To implement this humanitarian scheme, the government should amend the labor law to help the corporations to hire people on a contract basis whenever the need arises, and lay them off when the work is completed.

Arbitration, Conciliation and Mediation to Reduce Pendency of Cases

Cases emanating from Covid-19 will further increase the pendency of cases in the courts. Alternative dispute settlement mechanisms like arbitration, conciliation and mediation should be resorted to in settling the cases arising out of Covid-19, particularly relating to tenancy, employment, deferment of loans and the interest chargeable thereof etc. There should be finality for the cases decided and higher courts should be approached with an appeal only under exceptional cases. Special courts and benches also can be considered across the country to handle Covid-19 commercial cases and other related ones.

Work from home

One important positive spin-off of the Covid-19 is the growing number of people who work from home, wherever such a work model can be adopted. During the lockdown days, most of the employees in the ICT sector and a large number of people from other vocations are working from home. School teachers are conducting online classes. Some state governments have decided to promote that culture not alone during the lockout days but beyond to save on students' travel time, early going to schools during inclement weather etc.

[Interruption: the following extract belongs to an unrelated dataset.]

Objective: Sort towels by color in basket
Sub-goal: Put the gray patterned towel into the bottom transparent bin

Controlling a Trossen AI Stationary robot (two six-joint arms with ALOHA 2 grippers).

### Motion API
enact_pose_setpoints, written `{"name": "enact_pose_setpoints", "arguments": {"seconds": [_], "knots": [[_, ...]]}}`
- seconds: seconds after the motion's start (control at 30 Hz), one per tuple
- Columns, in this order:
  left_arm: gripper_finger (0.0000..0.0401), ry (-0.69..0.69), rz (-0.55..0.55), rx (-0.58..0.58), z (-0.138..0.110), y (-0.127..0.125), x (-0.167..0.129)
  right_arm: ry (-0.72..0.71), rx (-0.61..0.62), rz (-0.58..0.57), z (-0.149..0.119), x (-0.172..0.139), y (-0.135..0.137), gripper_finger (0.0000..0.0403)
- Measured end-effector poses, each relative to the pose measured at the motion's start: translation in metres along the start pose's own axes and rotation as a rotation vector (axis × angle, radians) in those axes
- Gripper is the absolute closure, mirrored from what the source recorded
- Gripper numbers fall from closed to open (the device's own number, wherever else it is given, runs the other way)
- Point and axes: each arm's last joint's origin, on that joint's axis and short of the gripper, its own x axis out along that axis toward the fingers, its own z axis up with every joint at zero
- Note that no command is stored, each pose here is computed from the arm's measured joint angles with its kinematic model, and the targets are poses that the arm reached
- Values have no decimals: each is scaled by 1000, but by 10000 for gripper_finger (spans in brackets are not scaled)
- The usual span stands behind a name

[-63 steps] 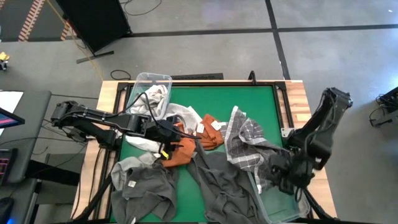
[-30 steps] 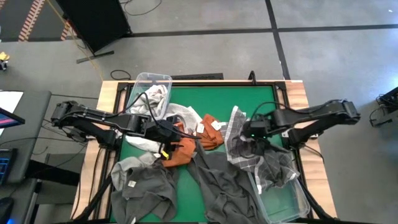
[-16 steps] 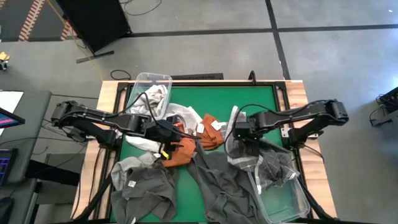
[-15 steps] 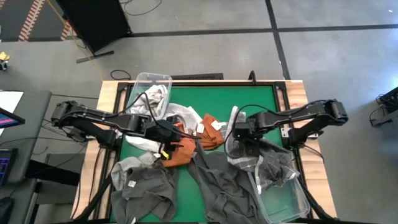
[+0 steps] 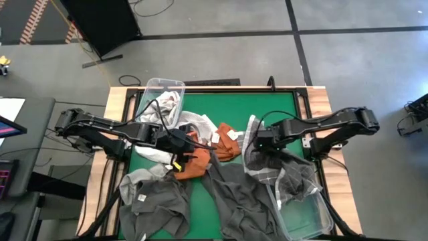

Work from home will have a number of benefits including cost saving, decongesting roads, controlling pollution etc, a number of steps should be taken to create an ecosystem. These are mostly relating to protection of intellectual property rights since there can be a possibility of infringement on that since the employees are working from the confines of their homes, adopting newer tools for authentication and change in the employment contracts etc. For instance, in certain sectors other than IT, women are prohibited from working beyond a stipulated time. While working from home, these restrictions are no longer valid. Also, there should be a system in place to monitor the psychological ferment of employees since isolation can have an emotional backlash.

Review of Existing Laws

Covid-19 also necessitates amendment to a number of existing laws to make them contextual to the changes that are conceived. Indian Contract Act, Indian Evidence Act, IPR, Indian Labor Act, Indian Disaster Management Act, Indian Epidemics Act, etc. are some of the legislations that need review to align with the perceived changes in the economic and legal framework.

Corporate Social Responsibility (CSR)

Covid-19 has led to many migrant workers leaving cities to return to their villages. When the lockdown is lifted, there is a possibility of more migrant people leaving cities to return to their villages and their return would take more time. In the meantime, a lot of productive jobs have to be created near their home to gainfully engage them. Government schemes like NREGA or state employment guarantee schemes, etc. alone will not be able to absorb them. The private sector can chip in. For instance, the corporations can be encouraged to take up development works near the place of their operations. Instead of contributing to the CSR fund set by the government, they should be able to carry out development works involving local people, such as creating village capital assets like roads, sanitation works, irrigation works etc. Some of the agro-based industries are ideally suited to carry out such works more efficiently than the government departments. Expenditure towards such works should be eligible for tax deduction in the same way as the contributions towards CSR, PM Care Fund, PM Relief Fund, etc. This will help extend immediate succour to the affected people and regulate migration to the overcrowded metros.